Une vive agitation a gagné la ville de Goma, chef-lieu de la province du Nord-Kivu, dans la nuit du dimanche 26 au lundi 27 octobre 2025, lorsqu’un avion a survolé la cité volcanique à haute altitude.
Le bruit puissant de l’appareil a réveillé de nombreux habitants, qui ont cru à un avion de chasse ou à une opération militaire en lien avec le conflit opposant les FARDC et les rebelles de l’AFC/M23.

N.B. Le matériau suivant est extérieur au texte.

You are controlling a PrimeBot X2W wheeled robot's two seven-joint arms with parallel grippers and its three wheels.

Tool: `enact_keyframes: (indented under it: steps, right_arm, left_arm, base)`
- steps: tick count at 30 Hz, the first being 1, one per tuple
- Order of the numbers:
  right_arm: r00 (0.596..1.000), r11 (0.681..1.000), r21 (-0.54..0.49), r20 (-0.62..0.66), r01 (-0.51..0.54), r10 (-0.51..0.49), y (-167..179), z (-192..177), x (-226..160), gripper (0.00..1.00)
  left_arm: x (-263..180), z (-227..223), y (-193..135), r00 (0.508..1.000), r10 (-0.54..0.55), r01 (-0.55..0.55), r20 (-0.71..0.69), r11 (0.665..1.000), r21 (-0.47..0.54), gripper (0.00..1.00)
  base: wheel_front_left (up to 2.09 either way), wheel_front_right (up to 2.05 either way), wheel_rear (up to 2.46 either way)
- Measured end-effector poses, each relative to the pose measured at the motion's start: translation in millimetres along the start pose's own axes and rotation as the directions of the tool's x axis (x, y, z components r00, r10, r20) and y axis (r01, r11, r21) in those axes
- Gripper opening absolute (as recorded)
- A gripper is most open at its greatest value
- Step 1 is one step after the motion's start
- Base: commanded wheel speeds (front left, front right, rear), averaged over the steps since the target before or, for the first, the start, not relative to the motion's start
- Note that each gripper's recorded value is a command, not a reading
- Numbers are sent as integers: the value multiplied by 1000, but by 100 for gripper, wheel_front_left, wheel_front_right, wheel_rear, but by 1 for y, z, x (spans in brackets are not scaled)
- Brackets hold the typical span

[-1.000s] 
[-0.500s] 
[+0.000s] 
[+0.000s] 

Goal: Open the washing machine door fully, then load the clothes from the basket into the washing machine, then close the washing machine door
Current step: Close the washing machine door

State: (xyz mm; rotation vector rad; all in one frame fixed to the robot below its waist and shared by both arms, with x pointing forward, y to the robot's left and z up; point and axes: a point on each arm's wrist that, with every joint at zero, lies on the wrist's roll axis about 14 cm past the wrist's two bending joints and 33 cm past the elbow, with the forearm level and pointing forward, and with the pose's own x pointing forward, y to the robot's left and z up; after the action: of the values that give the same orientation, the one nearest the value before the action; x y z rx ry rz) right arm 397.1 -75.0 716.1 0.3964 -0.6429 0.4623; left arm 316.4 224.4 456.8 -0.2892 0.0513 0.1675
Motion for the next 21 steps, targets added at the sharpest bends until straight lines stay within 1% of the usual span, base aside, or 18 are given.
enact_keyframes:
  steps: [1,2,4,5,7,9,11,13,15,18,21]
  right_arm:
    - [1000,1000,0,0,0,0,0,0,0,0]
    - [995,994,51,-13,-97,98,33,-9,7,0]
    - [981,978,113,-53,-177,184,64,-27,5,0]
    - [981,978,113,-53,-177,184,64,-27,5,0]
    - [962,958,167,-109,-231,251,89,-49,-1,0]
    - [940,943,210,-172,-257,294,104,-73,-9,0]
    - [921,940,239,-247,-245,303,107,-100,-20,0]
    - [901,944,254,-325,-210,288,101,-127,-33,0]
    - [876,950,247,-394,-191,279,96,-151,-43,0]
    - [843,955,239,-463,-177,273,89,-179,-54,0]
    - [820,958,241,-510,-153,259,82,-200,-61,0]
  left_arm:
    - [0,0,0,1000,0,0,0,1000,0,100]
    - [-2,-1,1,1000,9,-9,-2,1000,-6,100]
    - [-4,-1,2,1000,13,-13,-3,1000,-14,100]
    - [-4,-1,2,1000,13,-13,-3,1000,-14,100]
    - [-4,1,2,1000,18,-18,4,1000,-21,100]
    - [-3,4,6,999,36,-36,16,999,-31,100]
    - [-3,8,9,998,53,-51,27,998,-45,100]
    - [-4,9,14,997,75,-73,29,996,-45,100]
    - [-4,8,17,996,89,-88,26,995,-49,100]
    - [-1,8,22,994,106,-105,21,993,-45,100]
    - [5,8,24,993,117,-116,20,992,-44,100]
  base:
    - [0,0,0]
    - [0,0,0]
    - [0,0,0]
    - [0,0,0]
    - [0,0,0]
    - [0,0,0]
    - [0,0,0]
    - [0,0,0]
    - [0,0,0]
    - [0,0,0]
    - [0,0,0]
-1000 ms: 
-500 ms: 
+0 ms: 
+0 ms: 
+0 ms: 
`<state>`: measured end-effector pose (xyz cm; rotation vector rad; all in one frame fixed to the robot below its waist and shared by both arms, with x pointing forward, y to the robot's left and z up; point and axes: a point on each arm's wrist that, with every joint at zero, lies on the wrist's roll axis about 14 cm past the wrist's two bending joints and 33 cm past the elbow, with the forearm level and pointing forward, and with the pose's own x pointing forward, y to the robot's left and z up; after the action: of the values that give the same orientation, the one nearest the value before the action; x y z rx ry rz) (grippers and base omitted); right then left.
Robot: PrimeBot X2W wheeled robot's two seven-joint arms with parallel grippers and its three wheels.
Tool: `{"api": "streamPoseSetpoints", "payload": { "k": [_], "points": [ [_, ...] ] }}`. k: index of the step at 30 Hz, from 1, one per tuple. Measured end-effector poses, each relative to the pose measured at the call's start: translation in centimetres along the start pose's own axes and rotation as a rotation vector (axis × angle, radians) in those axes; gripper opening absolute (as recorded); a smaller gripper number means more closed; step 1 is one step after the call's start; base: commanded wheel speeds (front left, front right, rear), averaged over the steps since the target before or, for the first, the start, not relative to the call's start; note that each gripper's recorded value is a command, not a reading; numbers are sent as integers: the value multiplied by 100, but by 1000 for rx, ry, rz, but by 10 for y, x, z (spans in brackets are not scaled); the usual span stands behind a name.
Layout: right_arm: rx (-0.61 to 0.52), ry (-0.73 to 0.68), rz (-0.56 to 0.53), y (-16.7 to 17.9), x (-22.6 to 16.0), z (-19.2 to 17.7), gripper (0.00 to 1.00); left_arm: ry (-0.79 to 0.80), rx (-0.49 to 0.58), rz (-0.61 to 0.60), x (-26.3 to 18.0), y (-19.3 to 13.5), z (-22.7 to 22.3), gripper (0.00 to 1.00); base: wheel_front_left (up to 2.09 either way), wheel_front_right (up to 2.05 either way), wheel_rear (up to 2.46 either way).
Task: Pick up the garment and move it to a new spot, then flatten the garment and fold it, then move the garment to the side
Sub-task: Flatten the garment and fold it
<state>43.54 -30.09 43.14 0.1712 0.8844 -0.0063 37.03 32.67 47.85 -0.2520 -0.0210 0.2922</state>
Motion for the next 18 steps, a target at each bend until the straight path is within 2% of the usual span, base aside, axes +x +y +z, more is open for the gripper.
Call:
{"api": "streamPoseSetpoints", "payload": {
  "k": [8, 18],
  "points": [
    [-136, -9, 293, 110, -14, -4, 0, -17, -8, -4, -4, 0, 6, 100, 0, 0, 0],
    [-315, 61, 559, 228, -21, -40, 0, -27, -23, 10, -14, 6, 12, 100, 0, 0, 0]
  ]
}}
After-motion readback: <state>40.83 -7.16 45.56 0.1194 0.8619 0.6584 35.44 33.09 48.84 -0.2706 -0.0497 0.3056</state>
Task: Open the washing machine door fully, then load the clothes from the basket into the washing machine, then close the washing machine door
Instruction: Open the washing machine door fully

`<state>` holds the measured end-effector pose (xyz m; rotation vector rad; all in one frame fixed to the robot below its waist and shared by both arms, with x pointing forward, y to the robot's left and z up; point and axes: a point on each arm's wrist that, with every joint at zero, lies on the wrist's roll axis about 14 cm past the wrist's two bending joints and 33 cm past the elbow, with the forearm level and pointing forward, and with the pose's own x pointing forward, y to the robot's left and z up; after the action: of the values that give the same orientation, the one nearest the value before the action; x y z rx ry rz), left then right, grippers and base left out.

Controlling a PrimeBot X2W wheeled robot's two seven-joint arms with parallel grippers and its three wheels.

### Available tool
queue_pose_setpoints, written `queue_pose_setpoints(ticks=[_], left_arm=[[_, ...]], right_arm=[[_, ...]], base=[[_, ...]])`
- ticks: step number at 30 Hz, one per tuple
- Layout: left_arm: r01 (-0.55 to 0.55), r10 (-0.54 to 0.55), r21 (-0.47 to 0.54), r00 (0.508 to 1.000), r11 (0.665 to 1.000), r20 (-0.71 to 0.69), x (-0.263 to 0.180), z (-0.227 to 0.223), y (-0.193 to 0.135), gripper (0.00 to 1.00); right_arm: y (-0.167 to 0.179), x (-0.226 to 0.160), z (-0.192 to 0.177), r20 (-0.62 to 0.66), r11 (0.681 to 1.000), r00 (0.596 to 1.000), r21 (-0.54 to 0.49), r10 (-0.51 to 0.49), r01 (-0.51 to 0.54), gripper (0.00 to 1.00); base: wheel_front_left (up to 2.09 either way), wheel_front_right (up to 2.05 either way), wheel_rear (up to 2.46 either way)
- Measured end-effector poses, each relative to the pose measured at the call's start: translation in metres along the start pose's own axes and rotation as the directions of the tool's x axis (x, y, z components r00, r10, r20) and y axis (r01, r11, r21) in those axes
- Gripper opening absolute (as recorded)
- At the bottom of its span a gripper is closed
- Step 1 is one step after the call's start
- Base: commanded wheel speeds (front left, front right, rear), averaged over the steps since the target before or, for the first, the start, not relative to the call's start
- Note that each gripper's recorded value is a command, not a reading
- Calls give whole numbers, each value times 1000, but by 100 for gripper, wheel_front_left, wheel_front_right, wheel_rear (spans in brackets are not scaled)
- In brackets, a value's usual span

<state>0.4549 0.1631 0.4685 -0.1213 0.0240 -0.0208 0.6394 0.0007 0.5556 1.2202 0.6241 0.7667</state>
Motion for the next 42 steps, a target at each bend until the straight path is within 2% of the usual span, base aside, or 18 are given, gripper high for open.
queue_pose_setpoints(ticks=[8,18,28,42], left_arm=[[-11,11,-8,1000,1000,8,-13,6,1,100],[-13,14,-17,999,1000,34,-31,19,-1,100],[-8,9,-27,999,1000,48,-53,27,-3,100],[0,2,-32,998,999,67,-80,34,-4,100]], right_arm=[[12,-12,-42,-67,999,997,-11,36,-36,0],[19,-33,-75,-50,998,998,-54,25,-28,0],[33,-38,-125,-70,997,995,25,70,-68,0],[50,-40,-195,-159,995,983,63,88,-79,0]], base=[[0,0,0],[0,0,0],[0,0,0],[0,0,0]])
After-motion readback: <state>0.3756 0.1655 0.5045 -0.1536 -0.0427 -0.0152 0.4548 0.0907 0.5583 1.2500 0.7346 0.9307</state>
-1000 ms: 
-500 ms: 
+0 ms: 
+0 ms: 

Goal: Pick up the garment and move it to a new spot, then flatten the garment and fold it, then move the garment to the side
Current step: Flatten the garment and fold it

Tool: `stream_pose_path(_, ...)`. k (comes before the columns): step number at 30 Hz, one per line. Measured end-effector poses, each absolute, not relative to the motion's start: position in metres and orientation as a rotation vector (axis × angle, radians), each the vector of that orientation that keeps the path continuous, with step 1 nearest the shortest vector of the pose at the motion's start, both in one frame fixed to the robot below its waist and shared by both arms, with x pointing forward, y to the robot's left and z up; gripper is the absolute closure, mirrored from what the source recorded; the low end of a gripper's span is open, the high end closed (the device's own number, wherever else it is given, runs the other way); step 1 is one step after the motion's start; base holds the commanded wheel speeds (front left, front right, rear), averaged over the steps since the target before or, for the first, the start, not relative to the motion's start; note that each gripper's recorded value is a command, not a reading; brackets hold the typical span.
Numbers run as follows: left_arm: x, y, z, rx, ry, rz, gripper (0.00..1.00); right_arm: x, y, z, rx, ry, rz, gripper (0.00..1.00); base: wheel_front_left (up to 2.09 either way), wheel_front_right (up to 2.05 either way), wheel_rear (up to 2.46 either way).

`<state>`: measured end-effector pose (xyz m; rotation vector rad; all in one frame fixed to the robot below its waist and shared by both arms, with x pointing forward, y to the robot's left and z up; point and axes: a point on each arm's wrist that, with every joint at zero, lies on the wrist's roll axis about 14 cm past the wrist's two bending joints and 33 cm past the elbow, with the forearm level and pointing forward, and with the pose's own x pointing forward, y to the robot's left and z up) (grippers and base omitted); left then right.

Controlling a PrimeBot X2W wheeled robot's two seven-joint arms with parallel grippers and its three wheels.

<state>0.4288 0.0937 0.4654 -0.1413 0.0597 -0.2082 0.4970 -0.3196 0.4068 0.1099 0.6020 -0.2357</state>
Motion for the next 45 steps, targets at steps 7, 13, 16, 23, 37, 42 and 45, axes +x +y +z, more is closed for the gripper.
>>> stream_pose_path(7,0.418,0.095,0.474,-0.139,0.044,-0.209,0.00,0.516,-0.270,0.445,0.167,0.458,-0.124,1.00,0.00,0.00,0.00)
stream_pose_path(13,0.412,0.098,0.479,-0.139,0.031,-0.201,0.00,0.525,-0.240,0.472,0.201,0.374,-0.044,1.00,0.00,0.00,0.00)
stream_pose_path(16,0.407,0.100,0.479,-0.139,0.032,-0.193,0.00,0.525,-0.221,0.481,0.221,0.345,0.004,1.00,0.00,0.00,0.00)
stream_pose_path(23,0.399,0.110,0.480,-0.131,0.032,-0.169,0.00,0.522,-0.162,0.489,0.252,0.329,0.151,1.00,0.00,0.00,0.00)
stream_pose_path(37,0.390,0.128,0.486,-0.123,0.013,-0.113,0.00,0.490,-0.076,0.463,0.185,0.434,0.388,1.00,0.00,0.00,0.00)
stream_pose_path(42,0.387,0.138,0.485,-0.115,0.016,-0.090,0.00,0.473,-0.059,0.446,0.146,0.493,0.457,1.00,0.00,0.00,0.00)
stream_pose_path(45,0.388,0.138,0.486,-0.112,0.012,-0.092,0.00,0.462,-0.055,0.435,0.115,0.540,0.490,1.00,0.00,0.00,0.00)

Cependant, des vérifications techniques ont permis d’éclairer la situation. D’après les informations recueillies sur le site spécialisé FlightRadar24, il ne s’agissait nullement d’un engin militaire, mais plutôt d’un avion de ligne civil, précisément un Boeing 777-31 de la compagnie Emirates Airlines.
L’appareil effectuait un vol régulier entre Luanda (Angola) et Dubaï (Émirats arabes unis), à une altitude de 35 000 pieds, soit environ 11 kilomètres au-dessus du sol.
Comme tout avion commercial, celui-ci était équipé d’un transpondeur, un dispositif électronique qui transmet en continu son identité, sa position et sa trajectoire. Ces données, accessibles en temps réel au public, permettent de suivre chaque vol civil dans le monde.
Cette précision vient calmer les esprits après une nuit marquée par une vague de rumeurs sur les réseaux sociaux.
Certains messages affirmaient qu’il s’agissait d’un appareil des Forces armées de la RDC (FARDC) menant une reconnaissance aérienne au-dessus des zones tenues par le M23, tandis que d’autres évoquaient un avion étranger engagé dans les opérations militaires à l’Est du pays.
Les autorités locales n’ont pas encore communiqué officiellement à ce sujet, mais plusieurs observateurs appellent la population à éviter la propagation de fausses informations, surtout dans un contexte sécuritaire déjà tendu.
En attendant, cet épisode illustre une fois de plus combien la peur et la méfiance demeurent profondément ancrées dans la population gomatracienne, où chaque bruit d’avion ou explosion ravive les souvenirs douloureux des récentes attaques aériennes dans la région.